_Action item_
Can you quote, word for word, every line from the first line of the records below through the line containing "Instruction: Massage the", and nothing else?

(Stored entries)
((
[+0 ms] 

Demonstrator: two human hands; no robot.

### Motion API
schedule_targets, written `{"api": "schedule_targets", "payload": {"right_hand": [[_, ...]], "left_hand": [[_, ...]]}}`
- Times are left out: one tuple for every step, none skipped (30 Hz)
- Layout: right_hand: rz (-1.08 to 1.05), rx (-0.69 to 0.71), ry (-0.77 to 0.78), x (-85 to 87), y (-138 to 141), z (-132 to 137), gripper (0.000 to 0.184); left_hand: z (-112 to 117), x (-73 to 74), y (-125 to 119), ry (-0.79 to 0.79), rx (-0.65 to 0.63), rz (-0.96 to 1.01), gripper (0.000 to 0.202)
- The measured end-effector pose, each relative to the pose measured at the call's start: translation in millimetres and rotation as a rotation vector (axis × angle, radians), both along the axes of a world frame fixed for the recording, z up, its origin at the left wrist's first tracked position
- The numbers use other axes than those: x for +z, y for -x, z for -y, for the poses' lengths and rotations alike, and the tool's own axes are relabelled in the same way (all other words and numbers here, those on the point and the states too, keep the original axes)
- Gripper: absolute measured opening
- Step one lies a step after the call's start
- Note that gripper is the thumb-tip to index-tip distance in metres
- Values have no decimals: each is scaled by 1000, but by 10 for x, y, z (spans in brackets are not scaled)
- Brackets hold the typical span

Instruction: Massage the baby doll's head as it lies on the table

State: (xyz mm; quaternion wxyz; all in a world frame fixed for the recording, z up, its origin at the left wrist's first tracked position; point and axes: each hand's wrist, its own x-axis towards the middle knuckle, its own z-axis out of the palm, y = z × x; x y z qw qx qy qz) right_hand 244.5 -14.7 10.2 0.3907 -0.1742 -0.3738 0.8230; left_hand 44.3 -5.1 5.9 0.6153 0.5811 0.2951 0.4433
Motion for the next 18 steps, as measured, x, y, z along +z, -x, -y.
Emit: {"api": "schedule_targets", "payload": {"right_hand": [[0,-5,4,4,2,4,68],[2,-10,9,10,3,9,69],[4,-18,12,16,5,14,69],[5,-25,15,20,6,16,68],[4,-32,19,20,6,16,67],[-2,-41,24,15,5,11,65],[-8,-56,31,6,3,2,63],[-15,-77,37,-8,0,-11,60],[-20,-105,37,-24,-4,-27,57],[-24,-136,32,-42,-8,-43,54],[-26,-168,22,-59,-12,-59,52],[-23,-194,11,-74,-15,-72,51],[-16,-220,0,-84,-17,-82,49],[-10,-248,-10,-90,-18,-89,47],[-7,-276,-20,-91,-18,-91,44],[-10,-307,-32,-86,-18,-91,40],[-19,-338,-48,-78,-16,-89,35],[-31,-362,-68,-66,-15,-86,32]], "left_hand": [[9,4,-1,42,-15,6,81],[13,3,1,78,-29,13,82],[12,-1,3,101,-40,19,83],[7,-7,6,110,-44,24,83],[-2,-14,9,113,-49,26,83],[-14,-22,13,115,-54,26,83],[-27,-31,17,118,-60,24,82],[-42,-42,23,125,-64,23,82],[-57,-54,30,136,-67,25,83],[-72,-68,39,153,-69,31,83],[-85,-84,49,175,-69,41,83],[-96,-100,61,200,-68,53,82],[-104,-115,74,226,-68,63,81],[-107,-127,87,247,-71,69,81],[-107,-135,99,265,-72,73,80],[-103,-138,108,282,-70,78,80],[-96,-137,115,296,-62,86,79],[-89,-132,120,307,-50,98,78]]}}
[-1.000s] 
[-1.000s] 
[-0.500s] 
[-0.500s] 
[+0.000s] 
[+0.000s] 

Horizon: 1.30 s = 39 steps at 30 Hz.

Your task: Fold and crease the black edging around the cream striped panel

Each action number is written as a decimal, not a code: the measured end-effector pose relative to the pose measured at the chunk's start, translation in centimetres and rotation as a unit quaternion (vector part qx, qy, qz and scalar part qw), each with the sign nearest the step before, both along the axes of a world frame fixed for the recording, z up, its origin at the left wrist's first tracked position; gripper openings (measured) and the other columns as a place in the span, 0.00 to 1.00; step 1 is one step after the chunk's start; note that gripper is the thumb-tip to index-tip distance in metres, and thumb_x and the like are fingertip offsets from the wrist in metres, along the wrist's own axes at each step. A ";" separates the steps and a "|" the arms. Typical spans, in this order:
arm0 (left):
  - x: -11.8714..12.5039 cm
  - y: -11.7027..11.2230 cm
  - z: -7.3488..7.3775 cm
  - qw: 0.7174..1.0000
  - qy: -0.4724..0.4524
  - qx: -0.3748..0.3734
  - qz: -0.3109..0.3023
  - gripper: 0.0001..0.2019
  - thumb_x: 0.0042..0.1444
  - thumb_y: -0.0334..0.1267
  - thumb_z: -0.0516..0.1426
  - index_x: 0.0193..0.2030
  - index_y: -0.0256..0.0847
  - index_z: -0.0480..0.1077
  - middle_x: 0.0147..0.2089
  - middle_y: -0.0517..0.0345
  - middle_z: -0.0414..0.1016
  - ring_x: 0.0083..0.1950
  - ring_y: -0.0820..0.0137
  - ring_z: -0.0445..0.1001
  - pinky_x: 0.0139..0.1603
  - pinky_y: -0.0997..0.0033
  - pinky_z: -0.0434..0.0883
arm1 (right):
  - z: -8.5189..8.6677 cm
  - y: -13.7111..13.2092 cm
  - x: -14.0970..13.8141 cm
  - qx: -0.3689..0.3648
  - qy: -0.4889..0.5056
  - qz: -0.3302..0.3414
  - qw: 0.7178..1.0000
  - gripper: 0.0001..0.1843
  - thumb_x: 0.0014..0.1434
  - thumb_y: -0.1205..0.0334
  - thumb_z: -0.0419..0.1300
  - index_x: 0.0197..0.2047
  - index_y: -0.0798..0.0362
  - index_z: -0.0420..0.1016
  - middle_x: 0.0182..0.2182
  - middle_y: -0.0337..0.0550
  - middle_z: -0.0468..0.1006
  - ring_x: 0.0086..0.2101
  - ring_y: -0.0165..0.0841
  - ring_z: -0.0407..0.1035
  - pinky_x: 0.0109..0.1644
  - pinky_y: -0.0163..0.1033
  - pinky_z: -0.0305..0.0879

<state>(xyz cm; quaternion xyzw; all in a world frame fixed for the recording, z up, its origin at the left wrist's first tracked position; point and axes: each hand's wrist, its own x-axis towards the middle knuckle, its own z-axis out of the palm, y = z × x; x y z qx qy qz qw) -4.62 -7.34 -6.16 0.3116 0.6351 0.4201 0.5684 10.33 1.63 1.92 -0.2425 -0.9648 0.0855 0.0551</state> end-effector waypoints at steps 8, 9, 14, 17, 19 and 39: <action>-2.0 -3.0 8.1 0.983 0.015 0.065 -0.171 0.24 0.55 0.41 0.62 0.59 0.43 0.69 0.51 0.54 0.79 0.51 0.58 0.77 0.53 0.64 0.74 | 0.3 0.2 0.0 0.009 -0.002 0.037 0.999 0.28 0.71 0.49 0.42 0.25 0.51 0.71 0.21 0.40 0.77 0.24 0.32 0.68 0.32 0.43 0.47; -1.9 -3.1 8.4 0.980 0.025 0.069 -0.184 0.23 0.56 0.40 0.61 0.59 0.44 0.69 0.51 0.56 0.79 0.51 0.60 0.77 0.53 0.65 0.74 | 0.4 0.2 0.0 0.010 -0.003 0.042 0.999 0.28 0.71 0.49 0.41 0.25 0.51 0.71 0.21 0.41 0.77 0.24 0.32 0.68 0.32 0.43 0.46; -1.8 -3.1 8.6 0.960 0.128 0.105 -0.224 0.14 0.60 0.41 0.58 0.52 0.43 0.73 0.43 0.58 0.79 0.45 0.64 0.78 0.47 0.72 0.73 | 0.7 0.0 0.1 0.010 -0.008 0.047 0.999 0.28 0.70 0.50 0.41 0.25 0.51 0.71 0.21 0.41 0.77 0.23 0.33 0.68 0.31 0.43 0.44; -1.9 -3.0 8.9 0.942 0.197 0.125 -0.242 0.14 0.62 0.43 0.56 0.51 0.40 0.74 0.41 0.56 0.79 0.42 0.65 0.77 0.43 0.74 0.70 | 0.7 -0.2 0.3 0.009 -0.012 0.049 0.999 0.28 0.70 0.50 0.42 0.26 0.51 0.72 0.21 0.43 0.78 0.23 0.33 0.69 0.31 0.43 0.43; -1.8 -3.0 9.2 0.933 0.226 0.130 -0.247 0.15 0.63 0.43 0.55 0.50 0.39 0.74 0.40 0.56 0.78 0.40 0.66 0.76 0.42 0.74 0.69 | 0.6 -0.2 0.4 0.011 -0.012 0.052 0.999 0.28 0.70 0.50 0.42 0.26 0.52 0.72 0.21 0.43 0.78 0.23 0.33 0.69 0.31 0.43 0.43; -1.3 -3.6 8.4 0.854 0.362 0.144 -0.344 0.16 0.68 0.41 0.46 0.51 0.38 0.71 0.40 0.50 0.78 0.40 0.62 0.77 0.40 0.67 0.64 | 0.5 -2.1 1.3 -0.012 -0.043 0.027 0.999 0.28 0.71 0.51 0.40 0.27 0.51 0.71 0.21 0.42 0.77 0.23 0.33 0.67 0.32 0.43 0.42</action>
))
_Solution to this problem_
[+0 ms] 

Demonstrator: two human hands; no robot.

### Motion API
schedule_targets, written `{"api": "schedule_targets", "payload": {"right_hand": [[_, ...]], "left_hand": [[_, ...]]}}`
- Times are left out: one tuple for every step, none skipped (30 Hz)
- Layout: right_hand: rz (-1.08 to 1.05), rx (-0.69 to 0.71), ry (-0.77 to 0.78), x (-85 to 87), y (-138 to 141), z (-132 to 137), gripper (0.000 to 0.184); left_hand: z (-112 to 117), x (-73 to 74), y (-125 to 119), ry (-0.79 to 0.79), rx (-0.65 to 0.63), rz (-0.96 to 1.01), gripper (0.000 to 0.202)
- The measured end-effector pose, each relative to the pose measured at the call's start: translation in millimetres and rotation as a rotation vector (axis × angle, radians), both along the axes of a world frame fixed for the recording, z up, its origin at the left wrist's first tracked position
- The numbers use other axes than those: x for +z, y for -x, z for -y, for the poses' lengths and rotations alike, and the tool's own axes are relabelled in the same way (all other words and numbers here, those on the point and the states too, keep the original axes)
- Gripper: absolute measured opening
- Step one lies a step after the call's start
- Note that gripper is the thumb-tip to index-tip distance in metres
- Values have no decimals: each is scaled by 1000, but by 10 for x, y, z (spans in brackets are not scaled)
- Brackets hold the typical span

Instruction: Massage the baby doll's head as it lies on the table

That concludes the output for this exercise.